Em entrevista recente, Ciro foi direto ao ponto:
“Se vier para a oposição, será muito bem-vindo. Ele tem tamanho para qualquer cargo”.
Não é só um gesto de cortesia institucional - é uma sinalização clara de que a oposição quer, precisa e valoriza o capital político de Themístocles Filho. Uma moeda que está escassa no atual governo, diga-se de passagem.
Enquanto isso, no Palácio de Karnak, o governador Rafael Fonteles flerta com a velha e desgastada ideia de chapa pura, insistindo no delírio de repetir o “puro sangue” que já custou caro ao PT no passado. A mesma estratégia cometida por Wellington Dias em 2018, quando Themístocles, já então cotado para a vice-governadoria, foi escanteado na última hora, no último segundo, no apagar das luzes, para dar lugar a Regina Sousa. Uma traição silenciosa, mas dolorosa. Agora, o filme se repete, com novos atores, mas o mesmo roteiro amargo de ingratidão e prepotência política.

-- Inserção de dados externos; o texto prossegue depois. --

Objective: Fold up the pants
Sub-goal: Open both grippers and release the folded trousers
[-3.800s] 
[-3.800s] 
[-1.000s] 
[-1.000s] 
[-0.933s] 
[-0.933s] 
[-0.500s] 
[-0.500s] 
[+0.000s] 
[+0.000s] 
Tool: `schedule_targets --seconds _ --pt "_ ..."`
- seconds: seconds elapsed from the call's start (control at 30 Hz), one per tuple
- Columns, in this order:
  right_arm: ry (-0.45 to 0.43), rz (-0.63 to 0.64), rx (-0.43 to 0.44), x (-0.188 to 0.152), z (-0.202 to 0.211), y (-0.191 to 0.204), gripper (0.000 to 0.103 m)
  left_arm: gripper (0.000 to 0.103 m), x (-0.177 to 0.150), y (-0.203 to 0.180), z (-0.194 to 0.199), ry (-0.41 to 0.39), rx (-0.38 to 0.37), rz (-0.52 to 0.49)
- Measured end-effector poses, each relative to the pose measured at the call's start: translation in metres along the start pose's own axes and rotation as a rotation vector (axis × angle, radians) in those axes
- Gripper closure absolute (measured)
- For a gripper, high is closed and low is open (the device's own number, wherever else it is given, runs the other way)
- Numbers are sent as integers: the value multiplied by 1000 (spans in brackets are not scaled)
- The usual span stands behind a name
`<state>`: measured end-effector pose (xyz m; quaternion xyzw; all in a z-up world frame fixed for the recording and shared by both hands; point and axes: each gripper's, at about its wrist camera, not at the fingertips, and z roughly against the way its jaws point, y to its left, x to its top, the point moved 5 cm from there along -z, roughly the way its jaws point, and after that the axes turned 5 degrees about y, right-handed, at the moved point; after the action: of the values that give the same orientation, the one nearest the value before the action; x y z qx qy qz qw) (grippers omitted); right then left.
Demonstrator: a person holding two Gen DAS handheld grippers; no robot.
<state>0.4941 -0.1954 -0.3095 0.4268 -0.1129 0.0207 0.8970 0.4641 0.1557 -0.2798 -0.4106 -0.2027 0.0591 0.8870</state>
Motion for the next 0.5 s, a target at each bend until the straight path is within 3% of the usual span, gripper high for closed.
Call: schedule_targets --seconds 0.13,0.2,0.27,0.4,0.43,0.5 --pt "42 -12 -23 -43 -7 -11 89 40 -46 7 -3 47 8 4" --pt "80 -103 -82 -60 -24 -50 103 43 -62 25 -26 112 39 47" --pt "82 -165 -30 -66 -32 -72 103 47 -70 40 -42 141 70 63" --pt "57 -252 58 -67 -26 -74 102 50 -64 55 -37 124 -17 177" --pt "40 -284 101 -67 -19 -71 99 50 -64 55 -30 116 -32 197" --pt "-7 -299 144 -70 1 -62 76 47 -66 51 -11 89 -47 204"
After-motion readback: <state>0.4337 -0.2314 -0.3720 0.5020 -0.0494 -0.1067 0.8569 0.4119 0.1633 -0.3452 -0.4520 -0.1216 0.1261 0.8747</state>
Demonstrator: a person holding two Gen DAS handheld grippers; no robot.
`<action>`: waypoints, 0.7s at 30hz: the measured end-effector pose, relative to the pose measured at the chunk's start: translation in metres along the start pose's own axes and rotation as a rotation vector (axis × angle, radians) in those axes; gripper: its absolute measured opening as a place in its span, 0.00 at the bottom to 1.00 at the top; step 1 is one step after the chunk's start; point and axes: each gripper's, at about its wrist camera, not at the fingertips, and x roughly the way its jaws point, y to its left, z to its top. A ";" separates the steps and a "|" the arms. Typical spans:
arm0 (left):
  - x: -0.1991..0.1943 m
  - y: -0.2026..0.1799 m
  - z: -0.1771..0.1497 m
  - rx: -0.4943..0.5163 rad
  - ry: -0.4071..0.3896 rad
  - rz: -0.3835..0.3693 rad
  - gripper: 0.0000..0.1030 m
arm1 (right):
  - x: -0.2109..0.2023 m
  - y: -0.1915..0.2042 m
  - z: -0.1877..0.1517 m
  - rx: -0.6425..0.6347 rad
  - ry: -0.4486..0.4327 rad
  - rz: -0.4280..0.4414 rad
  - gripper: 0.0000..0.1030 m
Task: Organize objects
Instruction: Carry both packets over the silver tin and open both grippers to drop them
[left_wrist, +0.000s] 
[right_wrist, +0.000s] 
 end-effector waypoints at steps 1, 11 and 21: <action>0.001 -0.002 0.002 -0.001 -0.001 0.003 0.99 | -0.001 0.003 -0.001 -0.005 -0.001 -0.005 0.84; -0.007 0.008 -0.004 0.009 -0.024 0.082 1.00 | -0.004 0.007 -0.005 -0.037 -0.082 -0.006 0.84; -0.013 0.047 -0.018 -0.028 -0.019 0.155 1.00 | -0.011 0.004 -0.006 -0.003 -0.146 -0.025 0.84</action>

A dúvida que paira no ar: de que adianta um governo "puro" se está descolado da realidade do povo? O PT do Piauí parece ter, "se fechado em copas", se trancado numa "bolha" recheada de egressos do Dom Barreto - onde “gogó” vale mais que voto, e reuniões com assessores na Estônia pesam mais do que articulação com prefeitos e vereadores no sertão.
Themístocles, ao contrário, tem voto, tem território e tem história. Não se trata de figura decorativa ou suplente eventual. Ele carrega consigo a terceira maior prefeitura do Norte do Piauí, dois mandatos parlamentares - estadual e federal - e o reconhecimento de ser, até entre adversários, um político conciliador, moderado, um “pacificador” num cenário contaminado por vaidades.

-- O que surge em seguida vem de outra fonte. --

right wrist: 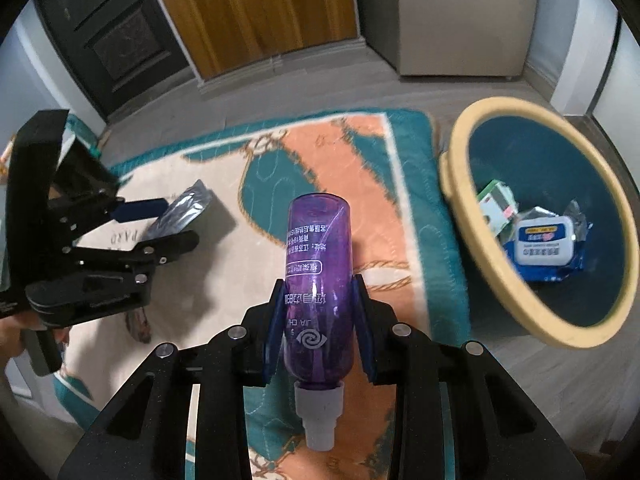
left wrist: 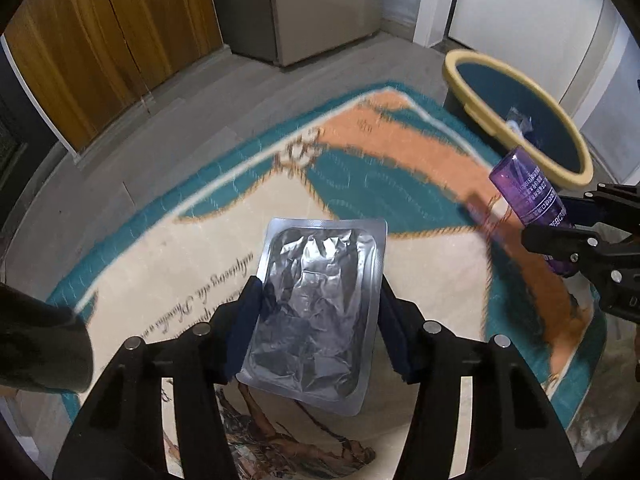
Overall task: Collect trash
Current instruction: 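Carry the spray bottle and foil packet over the teal bin, then open both tools to drop the bottle and foil packet into the bin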
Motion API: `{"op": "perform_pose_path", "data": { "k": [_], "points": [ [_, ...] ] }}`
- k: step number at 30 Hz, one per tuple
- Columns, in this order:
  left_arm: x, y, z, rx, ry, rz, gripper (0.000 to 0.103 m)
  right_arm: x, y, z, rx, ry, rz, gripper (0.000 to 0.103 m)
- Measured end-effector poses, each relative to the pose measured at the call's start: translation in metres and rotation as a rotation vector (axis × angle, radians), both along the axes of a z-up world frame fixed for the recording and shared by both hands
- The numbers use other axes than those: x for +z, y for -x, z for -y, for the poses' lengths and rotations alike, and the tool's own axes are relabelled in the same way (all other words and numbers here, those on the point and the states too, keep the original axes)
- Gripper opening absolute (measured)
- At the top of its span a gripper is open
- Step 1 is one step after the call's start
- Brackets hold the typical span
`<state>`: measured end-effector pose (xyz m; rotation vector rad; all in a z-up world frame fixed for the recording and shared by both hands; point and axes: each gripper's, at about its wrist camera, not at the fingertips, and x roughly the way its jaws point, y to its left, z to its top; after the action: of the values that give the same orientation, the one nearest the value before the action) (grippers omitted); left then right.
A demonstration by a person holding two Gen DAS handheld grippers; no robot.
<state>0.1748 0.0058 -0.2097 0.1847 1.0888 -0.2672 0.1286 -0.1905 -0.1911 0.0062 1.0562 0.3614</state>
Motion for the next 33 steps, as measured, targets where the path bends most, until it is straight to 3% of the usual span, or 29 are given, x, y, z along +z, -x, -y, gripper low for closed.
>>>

Fonteles pode até ter subestimado o peso do vice, mas a oposição não comete esse erro. Ciro sabe que a entrada de Themístocles muda toda a lógica da eleição de 2026. O gesto de março - o encontro informal entre ambos, em Brasília - já foi um aviso. E agora, com a sinalização pública, o MDB pode, sim, virar o fiel da balança em uma nova coalizão que desafie a hegemonia petista no Estado.
O silêncio do vice-governador até agora não é hesitação. É cálculo. Um político como ele não reage por impulso. Mas quando falar, sua decisão será decisiva - e terá repercussão até nacional.

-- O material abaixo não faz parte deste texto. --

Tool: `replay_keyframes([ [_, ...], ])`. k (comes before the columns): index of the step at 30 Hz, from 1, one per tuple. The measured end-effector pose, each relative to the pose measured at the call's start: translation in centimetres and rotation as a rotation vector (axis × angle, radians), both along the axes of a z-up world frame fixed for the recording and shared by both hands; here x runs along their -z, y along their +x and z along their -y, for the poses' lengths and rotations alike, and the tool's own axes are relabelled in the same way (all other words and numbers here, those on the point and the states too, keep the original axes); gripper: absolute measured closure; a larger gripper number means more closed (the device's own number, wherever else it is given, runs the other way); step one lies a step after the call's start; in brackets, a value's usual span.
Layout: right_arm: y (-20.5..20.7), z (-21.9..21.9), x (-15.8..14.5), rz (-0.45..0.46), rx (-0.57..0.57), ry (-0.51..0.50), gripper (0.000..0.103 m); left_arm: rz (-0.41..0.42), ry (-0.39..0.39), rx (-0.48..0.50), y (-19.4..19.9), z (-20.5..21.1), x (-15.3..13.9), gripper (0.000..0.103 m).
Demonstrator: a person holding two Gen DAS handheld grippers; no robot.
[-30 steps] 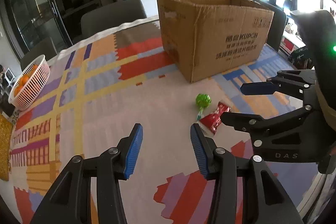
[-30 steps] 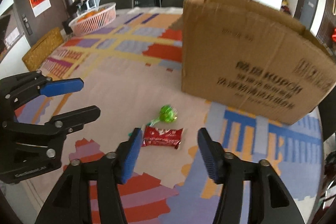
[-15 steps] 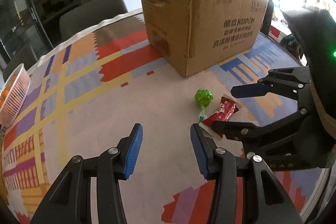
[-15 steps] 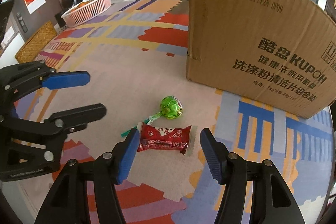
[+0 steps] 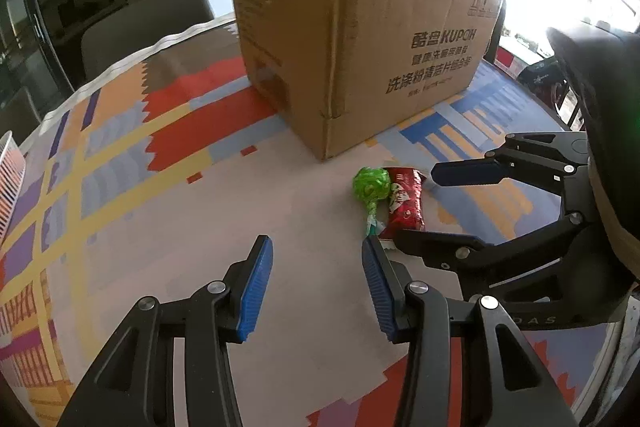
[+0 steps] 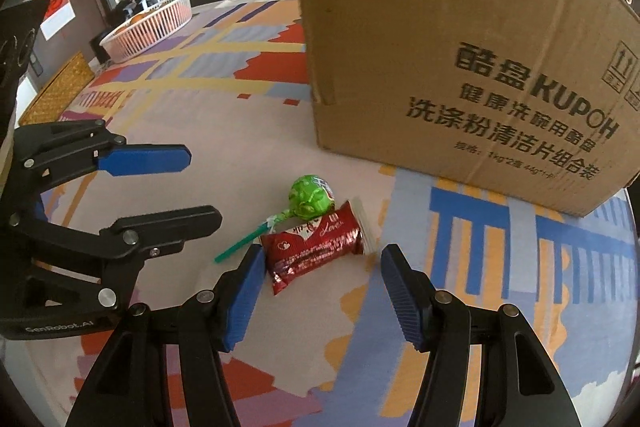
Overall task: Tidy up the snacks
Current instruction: 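Move both grippers back toward the green lollipop and red wrapped candy, then grasp the green lollipop with the left gripper while the right grasps the red wrapped candy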
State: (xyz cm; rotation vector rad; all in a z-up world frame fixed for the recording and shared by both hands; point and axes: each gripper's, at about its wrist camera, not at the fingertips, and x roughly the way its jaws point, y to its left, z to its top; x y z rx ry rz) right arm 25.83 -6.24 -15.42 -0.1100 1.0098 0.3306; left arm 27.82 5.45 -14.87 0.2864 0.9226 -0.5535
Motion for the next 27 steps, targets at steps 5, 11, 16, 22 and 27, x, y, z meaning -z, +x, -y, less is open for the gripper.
replay_keyframes([
  [5, -0.3, 1.6, -0.2, 0.026, 0.021, -0.028, 0.042, 0.0, -0.015, 0.016, 0.3, 1.5, 0.1, 0.057],
  [11, -0.4, 4.2, -0.7, 0.031, 0.11, -0.009, 0.042, -0.01, -0.068, -0.009, 0.9, 2.8, 0.2, 0.057],
  [16, -0.7, 5.2, -1.6, 0.057, 0.134, 0.021, 0.042, -0.018, -0.096, -0.045, 1.7, 3.1, 0.4, 0.059],
  [22, -0.4, 4.9, -1.7, 0.069, 0.123, 0.017, 0.042, -0.064, -0.134, -0.056, 2.6, 3.4, 1.3, 0.071],
  [27, -0.2, 4.8, -1.5, 0.065, 0.129, 0.023, 0.042, -0.09, -0.164, -0.069, 3.4, 3.4, 1.8, 0.074],
])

A dúvida que fica para Rafael Fonteles e seu staff é: Será que valeu a pena ignorar o maior quadro de equilíbrio político do Estado em nome de uma aposta pessoal?
A resposta pode começar a surgir já na próxima segunda-feira (30), quando Themístocles deve se manifestar na reunião do diretório estadual do MDB. Seja qual for a posição, uma coisa é certa: ele não ficará só. Quem tem voto, prestígio e palavra, sempre terá lugar à mesa.